Today's winning formula is tomorrow's old hat. Contrast that with the polar opposite discussion. The words 'recession-proof' and 'film' have become inseparable buddies. Tap them into a Google search and you will find something close to a million pages to peruse.

Film has become the exception that proves the economic rule, with a nice place on Easy Street while everyone else is moving to Skid Row.

There was a serious debate in serious newspapers this week about whether the Golden Globes should show off its finery in a time of economic trouble. Was dangling one's recession-proof bijouterie before the huddled masses not the very height of vulgarity'

So if film is on to a banker, why can't you bank it'

Firstly, of course, it's because the recession-proof, or at least resistant, part of the business is exhibition. People go to the flicks in a downturn because it's relatively cheap. The big studios get some of the benefits by taking big risks but further down the food chain, the lack of liquidity is a killer. So for most of the industry, the downturn is the same miserable fact of life as it is for any other sector.

But it's important not to mix up our crises here.
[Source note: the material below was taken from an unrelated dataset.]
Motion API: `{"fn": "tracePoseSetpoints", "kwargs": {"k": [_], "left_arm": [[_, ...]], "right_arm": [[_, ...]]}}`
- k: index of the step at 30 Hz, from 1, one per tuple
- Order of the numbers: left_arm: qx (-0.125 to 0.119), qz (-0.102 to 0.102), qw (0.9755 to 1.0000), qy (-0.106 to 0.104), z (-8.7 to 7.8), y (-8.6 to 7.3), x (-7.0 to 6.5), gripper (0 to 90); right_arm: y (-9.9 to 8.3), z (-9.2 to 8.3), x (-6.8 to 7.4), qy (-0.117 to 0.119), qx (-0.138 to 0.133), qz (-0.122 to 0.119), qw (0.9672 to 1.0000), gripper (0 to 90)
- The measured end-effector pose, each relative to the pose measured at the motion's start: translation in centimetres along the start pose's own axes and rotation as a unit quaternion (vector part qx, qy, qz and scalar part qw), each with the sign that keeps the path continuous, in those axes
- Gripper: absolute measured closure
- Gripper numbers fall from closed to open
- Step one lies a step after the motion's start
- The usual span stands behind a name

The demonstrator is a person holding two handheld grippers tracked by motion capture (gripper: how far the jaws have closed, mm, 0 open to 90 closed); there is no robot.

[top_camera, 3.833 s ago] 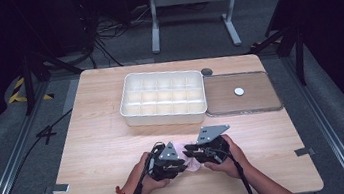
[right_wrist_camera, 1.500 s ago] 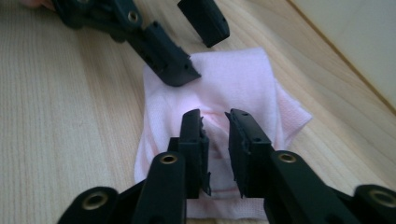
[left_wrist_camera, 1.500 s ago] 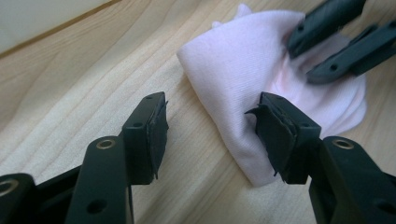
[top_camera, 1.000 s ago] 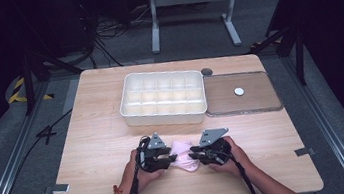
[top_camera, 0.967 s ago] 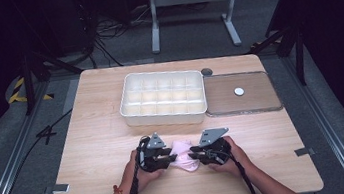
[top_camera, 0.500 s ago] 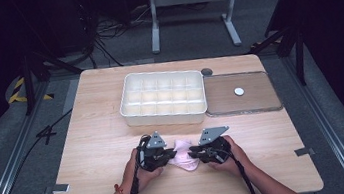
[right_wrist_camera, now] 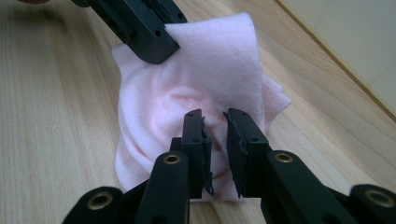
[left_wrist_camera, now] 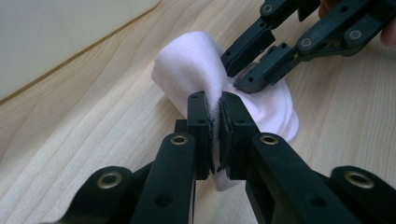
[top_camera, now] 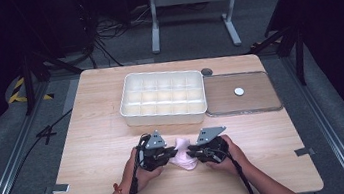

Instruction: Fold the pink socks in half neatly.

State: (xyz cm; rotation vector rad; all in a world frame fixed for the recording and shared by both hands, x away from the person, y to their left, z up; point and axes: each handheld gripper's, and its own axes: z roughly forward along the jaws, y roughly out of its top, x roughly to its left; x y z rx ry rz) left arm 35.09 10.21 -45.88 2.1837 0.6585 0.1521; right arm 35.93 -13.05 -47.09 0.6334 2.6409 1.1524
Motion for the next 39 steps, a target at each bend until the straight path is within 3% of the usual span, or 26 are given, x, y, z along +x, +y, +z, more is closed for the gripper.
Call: {"fn": "tracePoseSetpoints", "kwargs": {"k": [14,19,21,24,30,39], "left_arm": [[-0.005,0.013,0.9999,0.001,-0.1,0.3,-0.4,83.6],[-0.004,0.019,0.9998,0.007,0.0,0.6,-0.7,83.6],[-0.006,0.019,0.9998,0.010,-0.2,0.7,-0.6,83.6],[-0.008,0.015,0.9998,0.011,-0.3,0.6,-0.5,83.6],[-0.011,0.014,0.9998,0.006,-0.2,0.7,-0.6,83.4],[0.006,0.052,0.9986,0.006,0.5,1.3,-1.5,83.0]], "right_arm": [[0.1,0.2,0.1,-0.003,-0.005,-0.004,1.0000,75.8],[0.4,0.5,0.3,-0.004,-0.008,-0.007,0.9999,71.1],[0.6,0.2,0.3,-0.010,-0.010,-0.011,0.9998,67.1],[0.7,-0.9,0.0,-0.010,-0.025,-0.001,0.9996,69.2],[0.0,-0.8,-0.2,-0.021,0.002,-0.002,0.9998,74.5],[0.3,0.0,0.2,-0.021,0.000,-0.010,0.9997,74.7]]}}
The credit crunch came on top of existing challenges for the industry - the collapse of TV pre-sales, too much production for too little distribution, and so on. A lack of finance in the market, if one takes a Darwinian view, may help the industry by driving out weaker productions that have really had no relation to demand.

We also wallow too readily in this 'no-one knows anything' culture, which ignores the fact that, while there is no algorithm for success, there are business tools to improve opportunities and performance.

In a world where studios are owned by diversified multinational conglomerates and where banks have acquired a serious allergy to risky debt finance, the business has to find more practical commercial arguments.

That argument needs a command of business reality, fresh thinking about audiences and a healthy exploitation of that 'recession proof' cliche as a sound reason for investment. But there still needs to be a sprinkle of fairy dust.